Neither Henry Webb nor Ellen Staley originated from Stockport but they met in the town, fell in love and married at St Thomas' Church in the spring 1892. By the end of the year, twins Ceciil and Sydney had born. A few years later, in 1901, a census was taken and the family was recorded as living at 4 Violet Street, Cale Green. There were two additions to the family - 5 year old Leonard and Frank, aged 3.

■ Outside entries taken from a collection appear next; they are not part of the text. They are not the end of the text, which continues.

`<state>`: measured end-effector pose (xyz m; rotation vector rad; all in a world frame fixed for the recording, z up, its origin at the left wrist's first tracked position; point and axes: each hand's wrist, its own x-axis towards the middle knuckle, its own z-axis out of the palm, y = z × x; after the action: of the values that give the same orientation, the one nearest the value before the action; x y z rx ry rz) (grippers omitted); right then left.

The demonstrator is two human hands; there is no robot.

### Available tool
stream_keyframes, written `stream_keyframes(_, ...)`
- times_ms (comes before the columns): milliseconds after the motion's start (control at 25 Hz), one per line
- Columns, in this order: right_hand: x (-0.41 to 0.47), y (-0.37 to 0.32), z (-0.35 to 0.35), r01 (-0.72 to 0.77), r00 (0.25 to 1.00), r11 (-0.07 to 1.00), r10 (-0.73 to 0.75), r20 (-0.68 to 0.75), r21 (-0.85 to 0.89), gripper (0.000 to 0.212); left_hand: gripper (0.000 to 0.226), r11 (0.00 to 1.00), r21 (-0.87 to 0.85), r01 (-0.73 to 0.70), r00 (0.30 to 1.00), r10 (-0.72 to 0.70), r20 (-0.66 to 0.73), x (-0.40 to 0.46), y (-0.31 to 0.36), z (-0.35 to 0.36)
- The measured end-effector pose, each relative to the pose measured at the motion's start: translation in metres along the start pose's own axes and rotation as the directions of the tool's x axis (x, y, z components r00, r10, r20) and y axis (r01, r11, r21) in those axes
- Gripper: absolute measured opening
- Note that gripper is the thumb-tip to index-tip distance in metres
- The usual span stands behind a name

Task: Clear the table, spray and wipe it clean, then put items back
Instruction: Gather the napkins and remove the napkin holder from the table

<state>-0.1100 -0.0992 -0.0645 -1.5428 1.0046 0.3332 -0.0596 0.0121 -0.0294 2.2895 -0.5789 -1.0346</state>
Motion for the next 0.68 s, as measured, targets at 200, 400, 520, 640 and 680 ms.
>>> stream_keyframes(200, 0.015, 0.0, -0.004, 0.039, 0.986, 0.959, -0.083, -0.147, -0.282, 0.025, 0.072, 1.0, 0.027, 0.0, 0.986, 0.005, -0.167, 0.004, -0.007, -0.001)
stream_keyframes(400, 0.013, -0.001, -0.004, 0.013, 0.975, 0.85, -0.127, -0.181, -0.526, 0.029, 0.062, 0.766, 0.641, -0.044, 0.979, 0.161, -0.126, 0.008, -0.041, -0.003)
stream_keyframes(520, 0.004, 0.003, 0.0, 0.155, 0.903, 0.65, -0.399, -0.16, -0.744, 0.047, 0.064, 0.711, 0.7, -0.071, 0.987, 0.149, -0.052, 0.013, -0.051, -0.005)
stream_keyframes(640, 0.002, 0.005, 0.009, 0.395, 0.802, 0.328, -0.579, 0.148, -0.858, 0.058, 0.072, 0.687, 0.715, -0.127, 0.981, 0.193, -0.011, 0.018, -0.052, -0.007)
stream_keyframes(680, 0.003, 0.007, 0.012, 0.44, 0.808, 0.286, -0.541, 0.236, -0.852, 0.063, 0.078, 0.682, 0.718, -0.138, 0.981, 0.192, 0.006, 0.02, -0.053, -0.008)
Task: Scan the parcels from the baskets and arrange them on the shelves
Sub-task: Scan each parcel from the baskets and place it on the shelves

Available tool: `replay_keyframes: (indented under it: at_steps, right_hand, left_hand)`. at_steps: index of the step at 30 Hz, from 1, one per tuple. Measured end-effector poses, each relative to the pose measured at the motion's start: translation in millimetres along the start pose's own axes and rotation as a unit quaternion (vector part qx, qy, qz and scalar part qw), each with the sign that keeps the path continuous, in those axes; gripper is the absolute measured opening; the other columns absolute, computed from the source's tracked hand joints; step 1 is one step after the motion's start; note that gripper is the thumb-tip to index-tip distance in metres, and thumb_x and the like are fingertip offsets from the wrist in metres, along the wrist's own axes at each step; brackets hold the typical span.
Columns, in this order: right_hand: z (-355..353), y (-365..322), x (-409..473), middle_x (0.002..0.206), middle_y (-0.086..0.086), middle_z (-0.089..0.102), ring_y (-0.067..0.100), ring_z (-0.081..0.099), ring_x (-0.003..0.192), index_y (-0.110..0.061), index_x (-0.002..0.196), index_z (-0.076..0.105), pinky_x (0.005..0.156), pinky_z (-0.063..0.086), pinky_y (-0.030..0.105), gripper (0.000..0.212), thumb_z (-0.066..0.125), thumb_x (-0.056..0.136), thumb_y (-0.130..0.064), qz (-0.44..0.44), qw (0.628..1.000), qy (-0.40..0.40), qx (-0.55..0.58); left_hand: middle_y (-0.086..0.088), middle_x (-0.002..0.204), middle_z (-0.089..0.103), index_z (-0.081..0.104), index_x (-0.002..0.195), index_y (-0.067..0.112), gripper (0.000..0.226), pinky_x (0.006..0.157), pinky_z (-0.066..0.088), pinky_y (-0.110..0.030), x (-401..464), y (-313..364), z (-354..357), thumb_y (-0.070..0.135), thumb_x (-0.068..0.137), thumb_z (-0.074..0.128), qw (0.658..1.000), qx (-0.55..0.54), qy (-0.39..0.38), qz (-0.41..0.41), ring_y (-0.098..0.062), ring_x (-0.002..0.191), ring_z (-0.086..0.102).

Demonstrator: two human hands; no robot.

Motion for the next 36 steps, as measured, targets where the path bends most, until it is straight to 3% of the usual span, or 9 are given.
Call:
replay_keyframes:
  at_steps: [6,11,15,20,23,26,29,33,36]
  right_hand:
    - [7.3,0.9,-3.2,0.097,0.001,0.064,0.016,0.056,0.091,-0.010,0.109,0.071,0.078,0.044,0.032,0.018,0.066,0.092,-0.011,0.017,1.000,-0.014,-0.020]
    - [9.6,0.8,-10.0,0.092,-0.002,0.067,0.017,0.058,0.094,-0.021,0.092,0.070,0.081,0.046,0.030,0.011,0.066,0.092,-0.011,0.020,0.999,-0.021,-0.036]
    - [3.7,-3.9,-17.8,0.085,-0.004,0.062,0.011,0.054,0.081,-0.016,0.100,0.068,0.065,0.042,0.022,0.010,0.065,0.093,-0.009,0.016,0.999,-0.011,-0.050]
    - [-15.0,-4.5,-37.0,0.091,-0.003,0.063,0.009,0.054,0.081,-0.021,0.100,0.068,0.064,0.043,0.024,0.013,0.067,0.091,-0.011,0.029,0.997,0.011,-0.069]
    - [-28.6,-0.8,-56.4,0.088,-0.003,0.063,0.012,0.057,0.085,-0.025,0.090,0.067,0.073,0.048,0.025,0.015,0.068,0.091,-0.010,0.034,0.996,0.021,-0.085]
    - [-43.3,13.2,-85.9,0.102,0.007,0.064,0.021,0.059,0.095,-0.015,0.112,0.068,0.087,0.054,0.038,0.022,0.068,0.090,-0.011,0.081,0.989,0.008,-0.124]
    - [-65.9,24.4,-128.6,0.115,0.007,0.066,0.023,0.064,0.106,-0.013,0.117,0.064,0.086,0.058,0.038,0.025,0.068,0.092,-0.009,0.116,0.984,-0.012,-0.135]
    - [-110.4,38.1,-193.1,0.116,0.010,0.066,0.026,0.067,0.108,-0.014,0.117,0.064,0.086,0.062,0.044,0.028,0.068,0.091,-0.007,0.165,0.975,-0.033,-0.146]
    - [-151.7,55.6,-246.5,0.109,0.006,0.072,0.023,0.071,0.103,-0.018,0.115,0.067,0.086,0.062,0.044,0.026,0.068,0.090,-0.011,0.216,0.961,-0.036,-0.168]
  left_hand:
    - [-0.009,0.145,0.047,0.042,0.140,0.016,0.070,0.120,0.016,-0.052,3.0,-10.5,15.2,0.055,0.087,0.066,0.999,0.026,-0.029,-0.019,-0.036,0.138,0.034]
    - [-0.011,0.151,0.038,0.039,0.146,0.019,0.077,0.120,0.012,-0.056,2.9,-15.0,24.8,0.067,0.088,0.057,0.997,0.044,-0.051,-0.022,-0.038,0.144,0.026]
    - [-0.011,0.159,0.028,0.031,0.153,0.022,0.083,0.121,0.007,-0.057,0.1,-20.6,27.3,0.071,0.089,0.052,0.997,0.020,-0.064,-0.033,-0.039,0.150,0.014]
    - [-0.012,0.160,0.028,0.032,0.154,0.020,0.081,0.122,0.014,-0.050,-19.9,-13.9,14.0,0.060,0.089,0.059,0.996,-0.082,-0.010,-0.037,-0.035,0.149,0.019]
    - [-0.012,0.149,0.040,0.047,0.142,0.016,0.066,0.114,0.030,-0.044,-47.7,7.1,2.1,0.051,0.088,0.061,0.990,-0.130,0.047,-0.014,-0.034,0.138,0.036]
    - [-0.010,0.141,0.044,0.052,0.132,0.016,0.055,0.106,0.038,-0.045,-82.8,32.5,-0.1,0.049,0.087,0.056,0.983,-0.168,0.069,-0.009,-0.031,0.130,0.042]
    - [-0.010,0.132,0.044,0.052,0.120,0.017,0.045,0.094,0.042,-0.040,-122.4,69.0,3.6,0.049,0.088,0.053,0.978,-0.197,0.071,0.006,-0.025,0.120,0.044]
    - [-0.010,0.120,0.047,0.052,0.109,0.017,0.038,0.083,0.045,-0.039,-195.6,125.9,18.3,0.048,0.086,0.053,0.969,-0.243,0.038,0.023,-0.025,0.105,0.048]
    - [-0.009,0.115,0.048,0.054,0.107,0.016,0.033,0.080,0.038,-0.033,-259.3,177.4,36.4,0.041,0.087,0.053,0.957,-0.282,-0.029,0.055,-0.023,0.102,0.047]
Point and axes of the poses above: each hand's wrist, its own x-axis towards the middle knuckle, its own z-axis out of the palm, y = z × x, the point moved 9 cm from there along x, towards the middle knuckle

The family worshipped locally, at St Georges Church, and, as a boy, much of Cecil's life revolved round the church. He attended its Sunday School to further his education and was a member of the Lads Drill Company. When he left school, he went to work at the Stockport hatworks of T & W Lees Ltd on Brook Street and became a blocker. By the time he enlisted into the army in May 1915, the family was living at 10 Warren Road, Adswood (and, later, at 81 Countess Street).
He went overseas on active service on 2 October 1915. The period over the late autumn and winter of 1915/16 was a quiet time and it is possible that Cecil may never have really fired his rifle "in anger". On the day he was killed, the Battalion was in trenches near the French village of Loos and, although the unit's war diary has no details of the day, it is most probable he was killed by shrapnel from an exploding shell. He was buried in the churchyard at Loos but, over the course of the War, the area was badly damaged by shellfire and the graves were destroyed. Cecil and eight other men are now commemorated on a special memorial at St Mary's ADS Cemetery a few miles away.
As well as his commemoration on the Stockport War Memorial at the Art Gallery, Cecil is also remembered on the Memorial at St George's Church.